Foundations of Computational Mathematics ( IF 2.5 ) Pub Date : 2024-05-28 , DOI: 10.1007/s10208-024-09652-z A. S. Lewis , Tonghua Tian
Identifiability, and the closely related idea of partial smoothness, unify classical active set methods and more general notions of solution structure. Diverse optimization algorithms generate iterates in discrete time that are eventually confined to identifiable sets. We present two fresh perspectives on identifiability.
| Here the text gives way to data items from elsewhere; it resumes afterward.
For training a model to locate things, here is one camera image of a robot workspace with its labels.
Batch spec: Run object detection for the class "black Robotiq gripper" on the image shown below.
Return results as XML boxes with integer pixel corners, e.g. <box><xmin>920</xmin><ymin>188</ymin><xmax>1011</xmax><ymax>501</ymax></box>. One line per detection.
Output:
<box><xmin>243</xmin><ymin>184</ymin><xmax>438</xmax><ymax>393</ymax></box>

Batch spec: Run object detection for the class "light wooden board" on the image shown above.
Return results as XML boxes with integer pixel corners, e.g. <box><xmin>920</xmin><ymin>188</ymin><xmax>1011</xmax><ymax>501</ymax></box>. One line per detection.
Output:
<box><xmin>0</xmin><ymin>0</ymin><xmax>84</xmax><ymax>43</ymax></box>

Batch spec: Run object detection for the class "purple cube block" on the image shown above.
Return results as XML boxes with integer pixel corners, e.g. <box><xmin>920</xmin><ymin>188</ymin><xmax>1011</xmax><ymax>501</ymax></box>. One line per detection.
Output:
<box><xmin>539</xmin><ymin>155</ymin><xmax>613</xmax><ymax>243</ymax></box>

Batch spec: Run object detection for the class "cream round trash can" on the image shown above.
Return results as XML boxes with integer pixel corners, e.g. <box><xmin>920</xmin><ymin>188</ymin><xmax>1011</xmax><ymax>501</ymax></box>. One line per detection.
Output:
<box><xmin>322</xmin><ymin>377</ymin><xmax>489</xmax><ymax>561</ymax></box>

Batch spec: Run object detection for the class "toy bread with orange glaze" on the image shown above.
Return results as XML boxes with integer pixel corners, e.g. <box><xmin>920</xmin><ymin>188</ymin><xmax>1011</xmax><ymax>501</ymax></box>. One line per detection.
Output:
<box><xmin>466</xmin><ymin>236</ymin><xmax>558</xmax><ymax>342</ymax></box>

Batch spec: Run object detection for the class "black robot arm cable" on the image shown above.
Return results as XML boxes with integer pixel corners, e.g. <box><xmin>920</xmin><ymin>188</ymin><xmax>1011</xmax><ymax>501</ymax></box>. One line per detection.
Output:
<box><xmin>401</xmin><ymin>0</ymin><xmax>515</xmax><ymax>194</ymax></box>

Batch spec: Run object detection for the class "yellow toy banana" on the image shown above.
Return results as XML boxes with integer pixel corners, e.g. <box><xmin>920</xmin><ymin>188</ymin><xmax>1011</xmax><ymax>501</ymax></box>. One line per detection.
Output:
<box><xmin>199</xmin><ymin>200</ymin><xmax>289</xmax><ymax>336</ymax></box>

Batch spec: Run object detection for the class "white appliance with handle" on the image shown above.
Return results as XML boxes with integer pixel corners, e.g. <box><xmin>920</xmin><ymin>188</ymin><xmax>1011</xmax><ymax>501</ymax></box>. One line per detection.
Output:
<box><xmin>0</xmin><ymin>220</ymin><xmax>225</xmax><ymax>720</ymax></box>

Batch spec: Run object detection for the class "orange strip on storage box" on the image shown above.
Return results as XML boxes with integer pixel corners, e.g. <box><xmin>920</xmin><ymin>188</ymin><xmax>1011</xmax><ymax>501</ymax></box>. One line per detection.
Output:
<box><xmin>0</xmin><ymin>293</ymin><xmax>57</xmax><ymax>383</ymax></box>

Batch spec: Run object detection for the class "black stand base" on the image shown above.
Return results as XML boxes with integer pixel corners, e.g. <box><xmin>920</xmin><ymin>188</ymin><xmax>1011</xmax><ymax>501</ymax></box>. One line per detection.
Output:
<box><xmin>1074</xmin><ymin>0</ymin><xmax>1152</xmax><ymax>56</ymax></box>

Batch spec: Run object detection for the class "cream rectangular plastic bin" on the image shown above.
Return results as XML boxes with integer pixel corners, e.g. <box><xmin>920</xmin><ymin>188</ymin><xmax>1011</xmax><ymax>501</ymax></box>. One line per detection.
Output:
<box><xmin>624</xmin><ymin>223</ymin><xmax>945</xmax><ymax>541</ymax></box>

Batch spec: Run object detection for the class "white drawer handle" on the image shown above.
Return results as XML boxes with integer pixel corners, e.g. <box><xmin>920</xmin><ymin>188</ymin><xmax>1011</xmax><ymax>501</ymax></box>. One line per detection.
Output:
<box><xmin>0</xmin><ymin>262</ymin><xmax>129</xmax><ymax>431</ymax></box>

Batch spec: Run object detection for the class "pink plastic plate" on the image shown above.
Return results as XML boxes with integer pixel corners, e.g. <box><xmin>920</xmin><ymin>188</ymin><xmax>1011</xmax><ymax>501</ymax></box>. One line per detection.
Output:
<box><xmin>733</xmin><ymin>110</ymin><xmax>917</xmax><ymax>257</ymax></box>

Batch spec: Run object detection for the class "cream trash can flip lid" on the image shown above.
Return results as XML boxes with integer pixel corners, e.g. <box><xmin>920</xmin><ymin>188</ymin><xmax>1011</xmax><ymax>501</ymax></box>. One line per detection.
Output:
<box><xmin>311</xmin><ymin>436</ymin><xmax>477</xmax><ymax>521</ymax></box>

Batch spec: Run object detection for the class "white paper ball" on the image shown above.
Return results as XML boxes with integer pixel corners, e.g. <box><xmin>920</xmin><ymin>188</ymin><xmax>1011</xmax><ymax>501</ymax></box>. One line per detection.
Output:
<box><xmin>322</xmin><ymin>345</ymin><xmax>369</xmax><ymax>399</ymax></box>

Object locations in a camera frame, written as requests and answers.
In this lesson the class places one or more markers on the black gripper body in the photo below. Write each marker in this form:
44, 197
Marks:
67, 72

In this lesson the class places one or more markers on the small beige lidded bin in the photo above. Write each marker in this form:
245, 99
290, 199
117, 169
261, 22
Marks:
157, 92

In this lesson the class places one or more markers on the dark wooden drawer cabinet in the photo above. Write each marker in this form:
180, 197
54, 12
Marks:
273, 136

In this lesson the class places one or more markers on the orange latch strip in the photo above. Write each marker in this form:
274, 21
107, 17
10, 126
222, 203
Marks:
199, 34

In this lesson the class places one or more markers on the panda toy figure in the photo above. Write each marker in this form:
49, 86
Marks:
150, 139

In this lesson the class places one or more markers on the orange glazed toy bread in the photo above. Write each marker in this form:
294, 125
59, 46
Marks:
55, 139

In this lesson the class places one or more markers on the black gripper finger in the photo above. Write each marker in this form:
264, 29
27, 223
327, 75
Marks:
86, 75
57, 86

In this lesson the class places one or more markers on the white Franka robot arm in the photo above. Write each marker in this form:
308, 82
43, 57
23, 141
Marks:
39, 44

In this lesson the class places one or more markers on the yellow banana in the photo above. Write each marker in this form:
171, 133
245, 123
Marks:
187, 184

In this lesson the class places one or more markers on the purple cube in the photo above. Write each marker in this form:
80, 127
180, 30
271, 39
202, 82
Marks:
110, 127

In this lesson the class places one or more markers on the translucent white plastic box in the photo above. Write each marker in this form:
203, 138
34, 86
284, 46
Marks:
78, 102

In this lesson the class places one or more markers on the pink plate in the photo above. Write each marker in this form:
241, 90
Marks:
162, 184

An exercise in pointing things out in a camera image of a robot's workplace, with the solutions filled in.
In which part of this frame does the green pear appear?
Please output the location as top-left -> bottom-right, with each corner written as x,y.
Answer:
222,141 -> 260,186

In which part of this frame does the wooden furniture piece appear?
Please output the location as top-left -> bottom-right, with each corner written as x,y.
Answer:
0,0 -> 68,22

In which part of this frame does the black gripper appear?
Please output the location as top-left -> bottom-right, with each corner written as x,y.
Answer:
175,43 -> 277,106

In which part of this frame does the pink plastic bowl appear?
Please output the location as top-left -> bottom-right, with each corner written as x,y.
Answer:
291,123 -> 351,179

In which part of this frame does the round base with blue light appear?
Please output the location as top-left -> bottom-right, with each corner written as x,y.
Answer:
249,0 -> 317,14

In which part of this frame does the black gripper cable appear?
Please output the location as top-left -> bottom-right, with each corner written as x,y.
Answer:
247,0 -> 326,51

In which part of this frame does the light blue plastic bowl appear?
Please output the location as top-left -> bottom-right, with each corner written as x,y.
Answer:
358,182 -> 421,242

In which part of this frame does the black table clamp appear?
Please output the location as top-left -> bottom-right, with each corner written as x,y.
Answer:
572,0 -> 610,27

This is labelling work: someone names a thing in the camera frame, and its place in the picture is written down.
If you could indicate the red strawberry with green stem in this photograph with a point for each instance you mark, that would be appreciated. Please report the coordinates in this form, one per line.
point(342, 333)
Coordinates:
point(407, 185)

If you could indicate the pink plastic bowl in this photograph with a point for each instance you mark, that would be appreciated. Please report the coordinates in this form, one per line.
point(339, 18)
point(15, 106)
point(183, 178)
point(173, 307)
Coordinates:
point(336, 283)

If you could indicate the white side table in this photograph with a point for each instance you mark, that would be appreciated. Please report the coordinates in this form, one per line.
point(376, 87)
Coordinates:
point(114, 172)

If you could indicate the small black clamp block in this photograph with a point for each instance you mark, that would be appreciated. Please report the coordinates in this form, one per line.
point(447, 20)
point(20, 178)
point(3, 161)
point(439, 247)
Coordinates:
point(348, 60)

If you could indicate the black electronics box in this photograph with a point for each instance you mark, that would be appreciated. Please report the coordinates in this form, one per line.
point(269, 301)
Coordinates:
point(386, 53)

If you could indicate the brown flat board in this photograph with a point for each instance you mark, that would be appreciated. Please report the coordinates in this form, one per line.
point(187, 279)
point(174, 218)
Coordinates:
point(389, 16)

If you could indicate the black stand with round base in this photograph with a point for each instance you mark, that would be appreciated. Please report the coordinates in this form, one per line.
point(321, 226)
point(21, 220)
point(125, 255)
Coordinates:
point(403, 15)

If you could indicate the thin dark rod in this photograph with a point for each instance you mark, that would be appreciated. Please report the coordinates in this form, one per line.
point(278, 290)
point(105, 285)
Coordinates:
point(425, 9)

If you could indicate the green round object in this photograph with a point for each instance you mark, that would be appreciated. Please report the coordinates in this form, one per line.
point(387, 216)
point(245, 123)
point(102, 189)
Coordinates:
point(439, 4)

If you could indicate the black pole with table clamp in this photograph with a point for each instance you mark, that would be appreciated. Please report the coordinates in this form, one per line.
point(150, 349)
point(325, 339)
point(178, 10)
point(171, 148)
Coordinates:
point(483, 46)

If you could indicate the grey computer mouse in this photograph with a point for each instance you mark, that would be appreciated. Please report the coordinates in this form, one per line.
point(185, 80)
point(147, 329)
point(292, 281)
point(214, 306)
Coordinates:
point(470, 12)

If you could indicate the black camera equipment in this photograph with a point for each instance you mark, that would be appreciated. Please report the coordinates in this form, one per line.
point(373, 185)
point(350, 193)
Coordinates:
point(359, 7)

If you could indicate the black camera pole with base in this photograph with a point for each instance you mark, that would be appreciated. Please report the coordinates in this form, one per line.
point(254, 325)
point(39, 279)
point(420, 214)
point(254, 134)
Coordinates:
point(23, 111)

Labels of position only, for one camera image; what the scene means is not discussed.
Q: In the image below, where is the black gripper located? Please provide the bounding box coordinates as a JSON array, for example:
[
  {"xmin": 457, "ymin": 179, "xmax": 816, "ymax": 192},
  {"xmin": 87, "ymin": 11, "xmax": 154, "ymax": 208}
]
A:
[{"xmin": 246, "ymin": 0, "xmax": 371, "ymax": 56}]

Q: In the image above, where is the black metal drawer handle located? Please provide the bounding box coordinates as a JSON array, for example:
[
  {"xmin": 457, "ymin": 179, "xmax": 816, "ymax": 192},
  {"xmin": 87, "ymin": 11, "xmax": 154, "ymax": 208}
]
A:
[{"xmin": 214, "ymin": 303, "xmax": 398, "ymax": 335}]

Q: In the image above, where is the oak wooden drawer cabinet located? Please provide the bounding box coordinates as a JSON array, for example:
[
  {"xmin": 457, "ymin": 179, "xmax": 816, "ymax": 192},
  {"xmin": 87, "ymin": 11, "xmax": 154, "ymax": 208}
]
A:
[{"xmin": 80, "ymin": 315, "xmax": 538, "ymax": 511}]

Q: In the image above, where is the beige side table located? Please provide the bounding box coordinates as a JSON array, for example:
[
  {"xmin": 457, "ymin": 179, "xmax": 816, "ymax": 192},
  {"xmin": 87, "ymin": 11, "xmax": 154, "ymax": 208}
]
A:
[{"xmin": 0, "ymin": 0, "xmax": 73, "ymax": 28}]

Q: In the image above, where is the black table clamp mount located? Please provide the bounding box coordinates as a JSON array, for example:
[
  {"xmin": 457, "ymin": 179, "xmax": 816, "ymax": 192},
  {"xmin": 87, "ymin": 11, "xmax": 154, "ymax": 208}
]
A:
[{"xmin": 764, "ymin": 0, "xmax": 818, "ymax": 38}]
The first distills the notion to a simple metric property, applicable not just in Euclidean settings but to optimization over manifolds and beyond; the second reveals analogous continuous-time behavior for subgradient descent curves. The Kurdyka–Łojasiewicz property typically governs convergence in both discrete and continuous time: we explore its interplay with identifiability.
中文翻译:
可辨识性、度量空间中的 KL 性质和次梯度曲线
可识别性以及密切相关的部分平滑概念统一了经典的活动集方法和更一般的解结构概念。不同的优化算法在离散时间内生成迭代,最终限制在可识别的集合中。我们提出了关于可识别性的两种新观点。第一个将概念提炼为简单的度量属性,不仅适用于欧几里得设置,而且适用于流形及其他方面的优化;第二个揭示了次梯度下降曲线的类似连续时间行为。 Kurdyka-Łojasiewicz 属性通常控制着离散时间和连续时间的收敛:我们探索它与可识别性的相互作用。